「肌焼けるし、俺の着ていいよ」
なのに、見上げた彼の唇の端は少しも上がらない。それどころかこんな炎天下に薄手のパーカーを着させられた。
さっきまであんなに楽しそうに笑ってたのに。
声を掛けていた子達と比べて私はキラキラが似合うような雰囲気では無いかもしれないけど、いつもより外見を気にしたはず。

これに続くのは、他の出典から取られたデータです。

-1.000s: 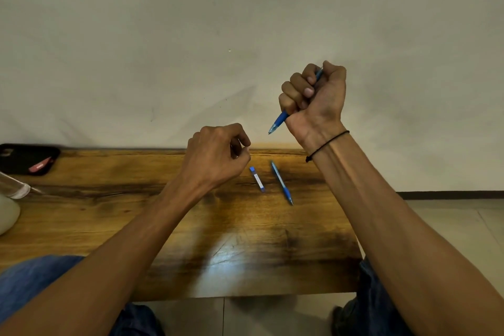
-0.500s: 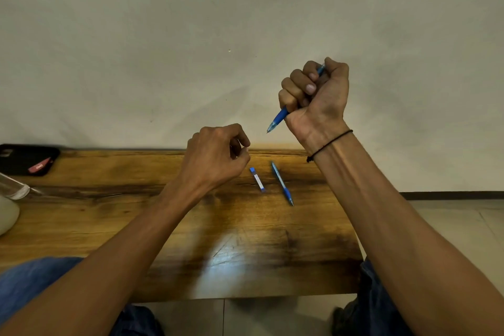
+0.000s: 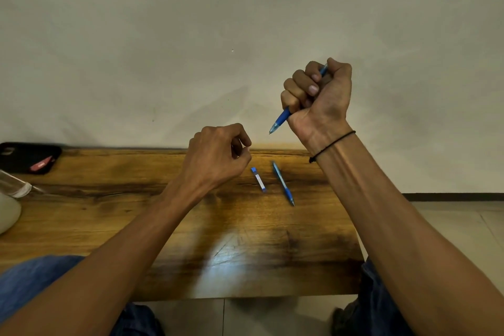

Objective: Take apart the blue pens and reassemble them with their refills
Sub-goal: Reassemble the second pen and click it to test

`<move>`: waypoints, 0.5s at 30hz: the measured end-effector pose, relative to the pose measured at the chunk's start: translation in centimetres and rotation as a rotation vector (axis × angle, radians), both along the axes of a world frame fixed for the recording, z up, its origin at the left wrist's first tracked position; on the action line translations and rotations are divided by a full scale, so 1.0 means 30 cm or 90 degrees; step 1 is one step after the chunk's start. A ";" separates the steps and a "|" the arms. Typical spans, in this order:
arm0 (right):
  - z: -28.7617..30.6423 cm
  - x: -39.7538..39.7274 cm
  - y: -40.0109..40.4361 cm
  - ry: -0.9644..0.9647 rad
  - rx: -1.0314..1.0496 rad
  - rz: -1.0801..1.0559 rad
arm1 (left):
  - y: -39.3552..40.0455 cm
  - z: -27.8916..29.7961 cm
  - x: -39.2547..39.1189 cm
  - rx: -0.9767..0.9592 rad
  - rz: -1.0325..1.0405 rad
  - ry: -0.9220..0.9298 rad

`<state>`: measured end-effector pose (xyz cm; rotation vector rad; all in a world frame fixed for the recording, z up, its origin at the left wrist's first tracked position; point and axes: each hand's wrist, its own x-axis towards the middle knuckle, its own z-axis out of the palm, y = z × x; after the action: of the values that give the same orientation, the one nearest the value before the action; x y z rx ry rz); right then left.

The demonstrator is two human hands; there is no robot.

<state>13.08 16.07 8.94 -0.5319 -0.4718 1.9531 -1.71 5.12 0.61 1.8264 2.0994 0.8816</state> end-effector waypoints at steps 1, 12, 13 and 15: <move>0.000 0.002 0.002 0.000 0.000 -0.001 | 0.001 0.000 0.001 -0.001 0.000 -0.001; -0.004 0.006 0.006 0.005 -0.013 -0.001 | 0.005 0.000 0.006 -0.005 0.002 0.000; -0.005 0.006 0.007 0.005 -0.014 -0.002 | 0.006 -0.002 0.007 -0.005 0.002 0.000; -0.008 0.007 0.008 0.001 -0.015 -0.001 | 0.007 -0.005 0.007 -0.003 0.000 0.000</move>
<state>13.29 16.30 8.71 -0.5445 -0.4476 1.9590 -1.51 5.31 0.46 1.8238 2.0997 0.8750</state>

夏に似合うメイクを月ちゃんから教わったり、ボディクリームはいつも付けているのよりも良い香りのものにしたり。
もし口に出さずとも良いと思ってくれていたとして、言葉未満だったとしても。
由良くんの口から聞きたいよ。
...あ、わたしのこれも言葉未満だ。
「弥衣、具合悪い?」
心配そうに顔を覗き込む由良くんを見ると、言いづらい事でも不思議となんでも言える。
逆に言えば、なんでも見透かす色素の薄い瞳に見つめられたら嘘はつけない。
「...褒めてほしい」
動きが止まる彼を見てから数秒、私は逆に頭が冴え切って、変なことを口走ってしまったことに気付き、口を抑えた。
そんな事をしたって出てしまった言葉が返ってくるはずも無く、そのまま沈黙。